Task requirements - Everything from the line containing "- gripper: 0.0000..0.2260" to the last line of the material below must be retyped exactly, both ends included; skip the pictures.

########################################

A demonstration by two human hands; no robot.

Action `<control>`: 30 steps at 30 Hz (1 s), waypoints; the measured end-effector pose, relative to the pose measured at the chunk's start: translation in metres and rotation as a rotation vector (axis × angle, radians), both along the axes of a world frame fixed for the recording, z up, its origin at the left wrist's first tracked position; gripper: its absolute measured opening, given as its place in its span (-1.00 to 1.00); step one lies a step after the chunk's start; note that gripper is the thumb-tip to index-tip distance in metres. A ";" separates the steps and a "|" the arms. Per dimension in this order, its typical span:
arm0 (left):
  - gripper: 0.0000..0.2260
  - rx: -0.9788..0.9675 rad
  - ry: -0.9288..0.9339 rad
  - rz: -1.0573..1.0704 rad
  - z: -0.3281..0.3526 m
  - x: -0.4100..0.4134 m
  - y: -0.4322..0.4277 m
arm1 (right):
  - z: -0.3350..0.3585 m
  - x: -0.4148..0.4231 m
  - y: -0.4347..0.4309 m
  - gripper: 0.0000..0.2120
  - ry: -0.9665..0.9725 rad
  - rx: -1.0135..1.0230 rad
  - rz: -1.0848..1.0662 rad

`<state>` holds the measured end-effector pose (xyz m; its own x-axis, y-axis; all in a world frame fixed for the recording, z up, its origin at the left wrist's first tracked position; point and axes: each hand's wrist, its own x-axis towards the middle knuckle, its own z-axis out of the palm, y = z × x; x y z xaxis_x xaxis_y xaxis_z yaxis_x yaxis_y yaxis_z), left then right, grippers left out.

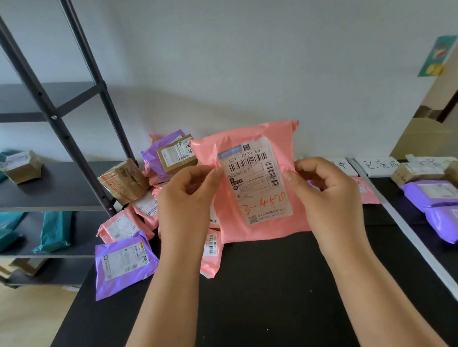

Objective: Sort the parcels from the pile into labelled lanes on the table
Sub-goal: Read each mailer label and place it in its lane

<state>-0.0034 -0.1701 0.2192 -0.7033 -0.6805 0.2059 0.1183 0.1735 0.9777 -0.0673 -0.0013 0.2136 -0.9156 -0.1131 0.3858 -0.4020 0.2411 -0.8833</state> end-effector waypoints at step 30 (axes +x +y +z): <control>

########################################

Expected output -
  - gripper: 0.0000..0.2260
  - rx: -0.9788..0.9675 rad
  - ry: -0.9288..0.9339 rad
  - rz: -1.0573..1.0704 rad
  - z: -0.3281..0.3526 m
  - x: -0.4100..0.4134 m
  - y: -0.4322..0.4277 m
arm1 (right):
  - z: -0.3350..0.3585 m
  - x: -0.4148..0.4231 m
  - y: -0.4347..0.4309 m
  - gripper: 0.0000..0.2120
  - ry: -0.9665..0.9725 rad
  - rx: -1.0135..1.0230 rad
  - rz: -1.0848..1.0662 rad

`<state>` holds the measured end-effector pose (xyz m; its own x-axis, y-axis; all in a world frame fixed for the recording, z up, its origin at the left wrist's first tracked position; point and axes: each hand's wrist, its own x-axis towards the middle knuckle, its own z-axis out of the palm, y = z × x; x y z xaxis_x xaxis_y xaxis_z yaxis_x yaxis_y yaxis_z), left then right, grippers left out.


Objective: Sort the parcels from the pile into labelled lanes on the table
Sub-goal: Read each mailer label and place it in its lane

<state>-0.0034 -0.1701 0.2192 -0.7033 -0.6805 0.2059 0.1183 0.1735 0.9777 -0.0673 -0.0013 0.2136 -0.9156 -0.1131 0.3858 -0.4020 0.2411 -0.8833</state> end-effector waypoints at step 30 (axes +x +y +z): <control>

The exercise requires no additional output.